[Exercise brief]: Please give back word for word the lines of the material below between the line containing "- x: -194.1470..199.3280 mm" and the line containing "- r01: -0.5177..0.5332", inclusive.

━━ Dataset content

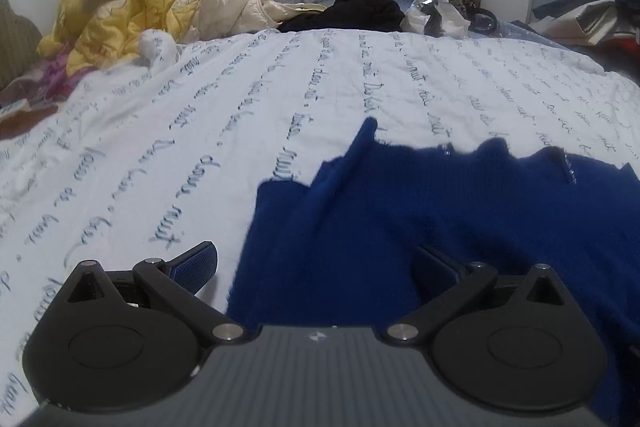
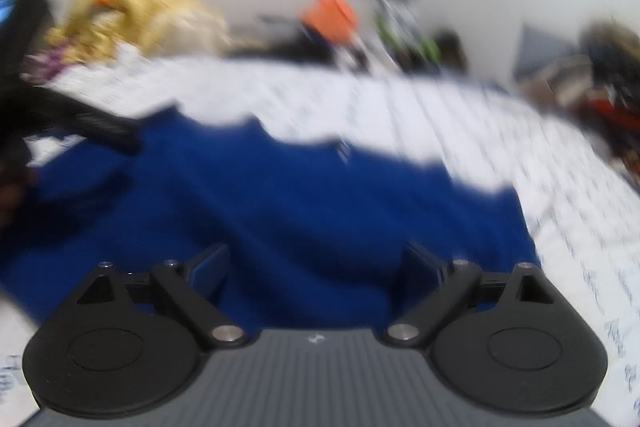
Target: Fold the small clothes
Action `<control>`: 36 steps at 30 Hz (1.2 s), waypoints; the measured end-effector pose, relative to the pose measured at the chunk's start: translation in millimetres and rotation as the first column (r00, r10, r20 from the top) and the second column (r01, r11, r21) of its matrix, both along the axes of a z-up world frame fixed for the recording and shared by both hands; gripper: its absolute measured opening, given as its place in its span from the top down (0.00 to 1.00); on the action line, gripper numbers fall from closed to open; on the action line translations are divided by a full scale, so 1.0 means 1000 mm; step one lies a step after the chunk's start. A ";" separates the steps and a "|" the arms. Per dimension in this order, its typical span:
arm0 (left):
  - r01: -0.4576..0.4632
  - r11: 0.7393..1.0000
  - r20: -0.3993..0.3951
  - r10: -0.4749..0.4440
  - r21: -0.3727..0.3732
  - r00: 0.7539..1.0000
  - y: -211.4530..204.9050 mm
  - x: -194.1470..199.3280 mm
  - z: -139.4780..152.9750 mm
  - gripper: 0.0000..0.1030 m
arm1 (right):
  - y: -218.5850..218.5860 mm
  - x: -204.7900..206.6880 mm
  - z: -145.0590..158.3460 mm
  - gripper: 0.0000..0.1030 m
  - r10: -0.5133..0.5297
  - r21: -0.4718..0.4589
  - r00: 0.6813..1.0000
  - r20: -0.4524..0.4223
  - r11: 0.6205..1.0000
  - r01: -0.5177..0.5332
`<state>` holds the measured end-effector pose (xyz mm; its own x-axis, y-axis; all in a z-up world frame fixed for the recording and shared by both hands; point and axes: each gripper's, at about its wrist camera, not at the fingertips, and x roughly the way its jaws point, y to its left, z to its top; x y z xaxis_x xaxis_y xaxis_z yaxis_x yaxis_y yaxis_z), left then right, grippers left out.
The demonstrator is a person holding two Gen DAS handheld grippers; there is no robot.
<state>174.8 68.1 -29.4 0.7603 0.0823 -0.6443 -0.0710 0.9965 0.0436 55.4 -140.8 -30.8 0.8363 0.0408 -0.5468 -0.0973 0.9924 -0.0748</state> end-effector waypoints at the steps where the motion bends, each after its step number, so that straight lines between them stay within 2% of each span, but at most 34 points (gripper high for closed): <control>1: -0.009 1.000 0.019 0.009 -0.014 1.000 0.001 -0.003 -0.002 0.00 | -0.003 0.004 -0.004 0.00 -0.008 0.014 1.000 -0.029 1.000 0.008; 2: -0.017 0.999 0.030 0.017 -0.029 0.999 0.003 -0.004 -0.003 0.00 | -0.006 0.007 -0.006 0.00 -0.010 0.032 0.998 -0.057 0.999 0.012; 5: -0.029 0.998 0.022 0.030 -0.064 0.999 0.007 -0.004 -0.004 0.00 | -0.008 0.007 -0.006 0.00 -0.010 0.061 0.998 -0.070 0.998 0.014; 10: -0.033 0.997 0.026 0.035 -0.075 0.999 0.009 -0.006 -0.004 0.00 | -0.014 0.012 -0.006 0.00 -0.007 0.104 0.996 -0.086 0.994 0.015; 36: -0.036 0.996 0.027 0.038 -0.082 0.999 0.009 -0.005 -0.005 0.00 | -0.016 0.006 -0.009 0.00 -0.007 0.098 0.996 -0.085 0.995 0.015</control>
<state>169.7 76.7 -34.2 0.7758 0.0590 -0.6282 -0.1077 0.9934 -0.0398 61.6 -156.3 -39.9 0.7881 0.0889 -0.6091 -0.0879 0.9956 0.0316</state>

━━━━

[Solution]:
  - x: -194.1470..199.3280 mm
  - z: -139.4780..152.9750 mm
  - gripper: 0.0000..0.1030 m
arm1 (right):
  - y: -218.5850..218.5860 mm
  - x: -204.7900..206.6880 mm
  - z: -145.0590..158.3460 mm
  - gripper: 0.0000..0.1030 m
  - r10: -0.5133..0.5297
  - r21: -0.4718..0.4589
  - r00: 0.6813..1.0000
  - r20: -0.4524..0.4223
  - r11: 0.6205..1.0000
  - r01: -0.5177..0.5332

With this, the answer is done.